Dataset excerpts:
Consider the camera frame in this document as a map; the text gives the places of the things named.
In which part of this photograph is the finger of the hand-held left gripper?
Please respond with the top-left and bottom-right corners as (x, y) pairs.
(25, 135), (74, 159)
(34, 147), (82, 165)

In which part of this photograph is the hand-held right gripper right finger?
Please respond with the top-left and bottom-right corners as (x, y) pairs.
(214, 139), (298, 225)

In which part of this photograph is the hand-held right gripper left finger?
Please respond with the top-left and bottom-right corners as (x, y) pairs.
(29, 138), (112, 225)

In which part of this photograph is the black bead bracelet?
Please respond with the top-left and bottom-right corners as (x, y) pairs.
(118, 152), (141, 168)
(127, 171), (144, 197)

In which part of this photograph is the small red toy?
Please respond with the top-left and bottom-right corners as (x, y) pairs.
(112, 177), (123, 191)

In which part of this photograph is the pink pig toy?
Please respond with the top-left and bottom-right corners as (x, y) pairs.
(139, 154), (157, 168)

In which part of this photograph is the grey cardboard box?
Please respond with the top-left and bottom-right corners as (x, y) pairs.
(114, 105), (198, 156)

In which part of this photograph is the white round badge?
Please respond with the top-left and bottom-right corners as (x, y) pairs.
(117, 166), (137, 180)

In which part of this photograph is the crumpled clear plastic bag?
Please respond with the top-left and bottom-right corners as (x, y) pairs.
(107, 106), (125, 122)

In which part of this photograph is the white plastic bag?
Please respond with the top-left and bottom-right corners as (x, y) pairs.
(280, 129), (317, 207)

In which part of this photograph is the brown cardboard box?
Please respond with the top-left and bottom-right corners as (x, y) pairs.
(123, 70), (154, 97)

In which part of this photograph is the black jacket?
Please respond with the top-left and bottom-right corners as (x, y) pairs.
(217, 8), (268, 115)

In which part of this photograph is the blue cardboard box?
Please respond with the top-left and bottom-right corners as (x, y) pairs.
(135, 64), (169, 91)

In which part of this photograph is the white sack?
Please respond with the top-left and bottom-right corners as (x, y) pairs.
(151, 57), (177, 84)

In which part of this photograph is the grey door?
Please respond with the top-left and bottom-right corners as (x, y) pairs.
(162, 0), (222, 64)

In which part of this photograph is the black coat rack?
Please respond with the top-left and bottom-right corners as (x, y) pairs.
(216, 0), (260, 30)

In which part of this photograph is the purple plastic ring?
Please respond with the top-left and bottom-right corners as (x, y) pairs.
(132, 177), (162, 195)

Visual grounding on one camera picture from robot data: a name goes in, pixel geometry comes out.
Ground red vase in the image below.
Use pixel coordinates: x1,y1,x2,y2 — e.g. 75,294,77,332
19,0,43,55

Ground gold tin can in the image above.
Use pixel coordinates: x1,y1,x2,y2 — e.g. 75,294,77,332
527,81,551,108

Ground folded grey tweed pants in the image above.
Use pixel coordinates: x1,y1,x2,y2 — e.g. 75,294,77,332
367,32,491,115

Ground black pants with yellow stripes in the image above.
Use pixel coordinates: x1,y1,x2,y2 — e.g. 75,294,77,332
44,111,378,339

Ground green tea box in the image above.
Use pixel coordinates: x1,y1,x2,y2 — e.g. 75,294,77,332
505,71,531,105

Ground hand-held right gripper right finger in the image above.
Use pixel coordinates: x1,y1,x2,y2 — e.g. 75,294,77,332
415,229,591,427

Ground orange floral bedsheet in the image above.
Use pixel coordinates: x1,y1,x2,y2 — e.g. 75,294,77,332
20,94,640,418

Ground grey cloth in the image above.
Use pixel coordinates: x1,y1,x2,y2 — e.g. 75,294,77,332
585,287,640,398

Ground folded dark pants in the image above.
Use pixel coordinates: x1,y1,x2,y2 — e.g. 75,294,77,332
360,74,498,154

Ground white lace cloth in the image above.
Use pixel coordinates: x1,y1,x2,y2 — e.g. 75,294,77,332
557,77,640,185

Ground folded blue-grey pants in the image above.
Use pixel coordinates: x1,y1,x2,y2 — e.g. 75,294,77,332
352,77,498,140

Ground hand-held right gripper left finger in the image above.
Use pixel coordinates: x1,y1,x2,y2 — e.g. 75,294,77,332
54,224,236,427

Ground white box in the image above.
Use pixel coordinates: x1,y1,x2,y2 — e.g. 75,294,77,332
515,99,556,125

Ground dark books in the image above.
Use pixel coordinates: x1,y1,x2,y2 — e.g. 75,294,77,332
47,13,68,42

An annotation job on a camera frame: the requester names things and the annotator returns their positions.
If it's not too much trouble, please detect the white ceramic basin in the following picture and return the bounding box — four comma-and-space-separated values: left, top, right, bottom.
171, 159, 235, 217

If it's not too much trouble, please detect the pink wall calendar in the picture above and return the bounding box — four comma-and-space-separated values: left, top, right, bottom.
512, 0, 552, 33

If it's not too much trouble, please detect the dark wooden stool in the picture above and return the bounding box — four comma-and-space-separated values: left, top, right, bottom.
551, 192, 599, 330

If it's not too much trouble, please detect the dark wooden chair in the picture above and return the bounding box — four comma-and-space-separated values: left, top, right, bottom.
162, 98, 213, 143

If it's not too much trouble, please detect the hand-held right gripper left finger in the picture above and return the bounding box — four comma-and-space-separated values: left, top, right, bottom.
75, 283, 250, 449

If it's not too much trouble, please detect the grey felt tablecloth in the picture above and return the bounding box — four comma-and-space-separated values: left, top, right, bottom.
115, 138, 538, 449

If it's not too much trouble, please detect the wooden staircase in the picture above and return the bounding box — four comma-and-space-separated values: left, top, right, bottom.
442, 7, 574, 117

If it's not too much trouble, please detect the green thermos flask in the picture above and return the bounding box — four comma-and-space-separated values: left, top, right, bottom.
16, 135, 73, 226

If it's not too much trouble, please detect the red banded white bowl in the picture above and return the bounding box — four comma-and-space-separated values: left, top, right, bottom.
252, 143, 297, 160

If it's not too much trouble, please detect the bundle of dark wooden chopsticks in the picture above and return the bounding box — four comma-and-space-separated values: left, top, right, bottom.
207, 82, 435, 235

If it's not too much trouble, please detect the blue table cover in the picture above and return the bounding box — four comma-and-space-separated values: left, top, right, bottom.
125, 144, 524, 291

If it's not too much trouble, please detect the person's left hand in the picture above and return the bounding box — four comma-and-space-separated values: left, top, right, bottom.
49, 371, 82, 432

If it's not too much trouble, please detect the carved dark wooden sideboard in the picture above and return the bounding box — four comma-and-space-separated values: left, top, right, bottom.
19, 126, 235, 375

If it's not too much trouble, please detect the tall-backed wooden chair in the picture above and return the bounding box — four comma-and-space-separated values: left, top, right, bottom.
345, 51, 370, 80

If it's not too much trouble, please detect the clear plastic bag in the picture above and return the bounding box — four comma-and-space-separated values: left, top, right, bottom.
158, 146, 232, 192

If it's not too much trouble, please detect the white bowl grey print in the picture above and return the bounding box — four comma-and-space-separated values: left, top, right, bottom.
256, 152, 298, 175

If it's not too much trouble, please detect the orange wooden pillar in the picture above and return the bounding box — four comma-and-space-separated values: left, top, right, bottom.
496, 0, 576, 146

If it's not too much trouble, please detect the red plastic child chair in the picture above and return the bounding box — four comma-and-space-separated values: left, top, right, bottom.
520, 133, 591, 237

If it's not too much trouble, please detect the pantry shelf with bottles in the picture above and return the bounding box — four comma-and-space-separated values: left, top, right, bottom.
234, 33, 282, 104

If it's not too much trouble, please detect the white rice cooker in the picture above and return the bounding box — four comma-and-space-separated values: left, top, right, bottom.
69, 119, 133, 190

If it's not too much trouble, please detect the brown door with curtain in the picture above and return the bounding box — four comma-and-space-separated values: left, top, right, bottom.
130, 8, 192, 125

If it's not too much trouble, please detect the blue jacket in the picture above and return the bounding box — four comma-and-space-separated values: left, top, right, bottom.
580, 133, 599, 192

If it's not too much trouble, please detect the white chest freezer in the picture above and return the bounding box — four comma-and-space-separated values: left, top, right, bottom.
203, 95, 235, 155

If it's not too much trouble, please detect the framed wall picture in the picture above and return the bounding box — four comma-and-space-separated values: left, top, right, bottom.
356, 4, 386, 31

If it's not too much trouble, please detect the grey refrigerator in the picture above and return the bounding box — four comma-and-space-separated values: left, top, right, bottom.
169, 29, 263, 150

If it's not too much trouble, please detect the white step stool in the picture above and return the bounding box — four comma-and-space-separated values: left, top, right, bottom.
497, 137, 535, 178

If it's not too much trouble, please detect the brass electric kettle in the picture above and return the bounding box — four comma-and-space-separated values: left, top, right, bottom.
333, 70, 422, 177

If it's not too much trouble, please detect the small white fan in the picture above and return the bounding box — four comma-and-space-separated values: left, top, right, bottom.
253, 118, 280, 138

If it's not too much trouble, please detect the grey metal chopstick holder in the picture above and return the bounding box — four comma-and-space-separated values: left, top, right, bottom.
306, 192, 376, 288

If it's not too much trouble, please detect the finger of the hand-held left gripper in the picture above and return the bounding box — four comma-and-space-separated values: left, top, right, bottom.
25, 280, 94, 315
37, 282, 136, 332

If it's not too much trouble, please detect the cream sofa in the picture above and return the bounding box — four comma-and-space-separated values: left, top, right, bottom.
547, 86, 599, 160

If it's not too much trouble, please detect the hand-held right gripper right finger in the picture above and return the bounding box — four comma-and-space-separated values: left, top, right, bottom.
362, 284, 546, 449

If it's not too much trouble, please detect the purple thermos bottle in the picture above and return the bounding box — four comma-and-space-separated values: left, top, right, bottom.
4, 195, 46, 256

| Exercise goal |
Please filter the entries above down to the lines holding "black" and copy them.

| Exercise response |
In which part of this photograph is the black bead bracelet?
In which part of this photograph is the black jacket?
In which part of this photograph is the black coat rack?
Ground black pants with yellow stripes in the image above.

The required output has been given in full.